山東如意は約40億円で発行済み株式の約40%を握る筆頭株主になる。
中国大手の支援を受けレナウンは再建を急ぐ。
家電量販店大手の蘇寧電器集団(江蘇省)がラオックスの筆頭株主になるなど
中国企業の日本企業へのM&A(合併・買収)が増えている。
業績悪化に苦しむレナウンのような老舗が対象になる例も増えそうだ。
レナウンはワールドなどに次ぐ大手アパレル3位グループの一角。
2010年2月期の連結売上高は1290億円で、中国企業の傘下に入る日本企業としては最大規模となる。
レナウンはブランド売却など大幅リストラで、10年2月期の連結最終損益は109億円の赤字と、4期連続の最終赤字を計上した。
今期も経営環境は厳しく、経営体力の強化が不可欠となっていた。
中国8位の総合的な繊維・アパレル企業である山東如意集団は、
現在レナウン株式の25%を持つ投資ファンドのネオラインホールディングス(東京・港)を抜いて筆頭株主になる。
レナウンを傘下に収めることで日本市場に本格参入するとともに、
「ダーバン」など知名度の高いレナウンのブランドを、中国市場で展開できる。
レナウンはすでに一部ブランドを中国で販売しているが、山東如意の販売網を活用すれば、早期の事業拡大が見込める。
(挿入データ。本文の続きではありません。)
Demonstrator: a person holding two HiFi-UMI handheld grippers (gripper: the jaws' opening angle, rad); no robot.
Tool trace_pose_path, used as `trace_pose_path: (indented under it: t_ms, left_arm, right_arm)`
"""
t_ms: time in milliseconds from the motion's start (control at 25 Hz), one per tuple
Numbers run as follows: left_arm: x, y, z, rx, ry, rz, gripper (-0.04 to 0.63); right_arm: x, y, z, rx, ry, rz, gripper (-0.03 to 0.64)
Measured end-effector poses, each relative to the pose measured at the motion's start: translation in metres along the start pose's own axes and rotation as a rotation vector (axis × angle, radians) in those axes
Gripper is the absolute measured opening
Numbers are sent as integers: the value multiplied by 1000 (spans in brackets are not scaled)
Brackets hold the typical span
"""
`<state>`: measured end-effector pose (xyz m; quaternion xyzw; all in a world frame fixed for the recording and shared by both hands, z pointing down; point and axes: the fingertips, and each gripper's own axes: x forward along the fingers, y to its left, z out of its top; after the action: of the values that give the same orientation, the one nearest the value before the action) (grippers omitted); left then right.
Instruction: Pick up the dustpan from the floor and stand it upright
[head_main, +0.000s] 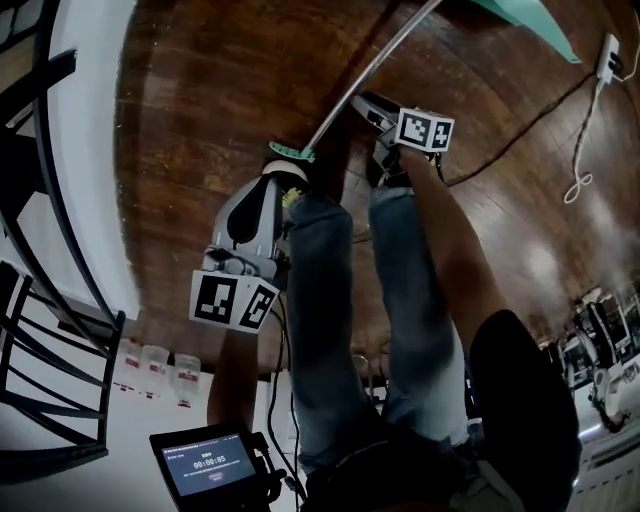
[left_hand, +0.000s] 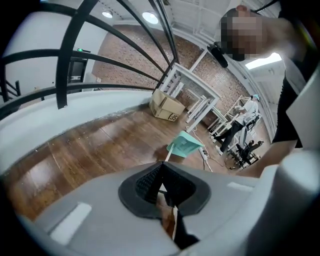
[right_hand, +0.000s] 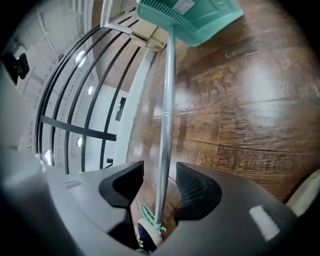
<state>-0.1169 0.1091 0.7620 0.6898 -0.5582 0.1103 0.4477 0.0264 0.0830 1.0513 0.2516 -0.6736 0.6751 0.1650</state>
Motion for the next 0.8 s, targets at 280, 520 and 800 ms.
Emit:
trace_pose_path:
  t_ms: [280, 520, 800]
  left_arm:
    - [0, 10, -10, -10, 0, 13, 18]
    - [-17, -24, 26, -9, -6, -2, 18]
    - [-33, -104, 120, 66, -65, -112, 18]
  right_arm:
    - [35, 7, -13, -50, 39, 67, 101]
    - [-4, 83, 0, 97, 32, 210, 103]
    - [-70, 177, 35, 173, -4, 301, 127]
中国での低コスト生産に向けて山東如意の生産拠点も活用できる。
自動車大手のBYD(広東省)は日本の金型大手オギハラの工場の買収を決めるなど、
09年以降、中国企業による日本企業へのM&Aが相次いでいる。
日本の国内市場が縮小する一方で、日本企業がもつブランド力、経営ノウハウや技術力は、急成長する中国企業にとって活用の余地は大きい。
これまでは部品メーカーなど中間財を手掛ける企業の買収が目立ったが、
蘇寧電器によるラオックスに続き、レナウンも中国企業の傘下入りすることで対象がさらに広がる。
08年の世界同時不況以降、日本に比べて中国経済の立ち直りは早く、今後も日本への投資は活発になりそうだ。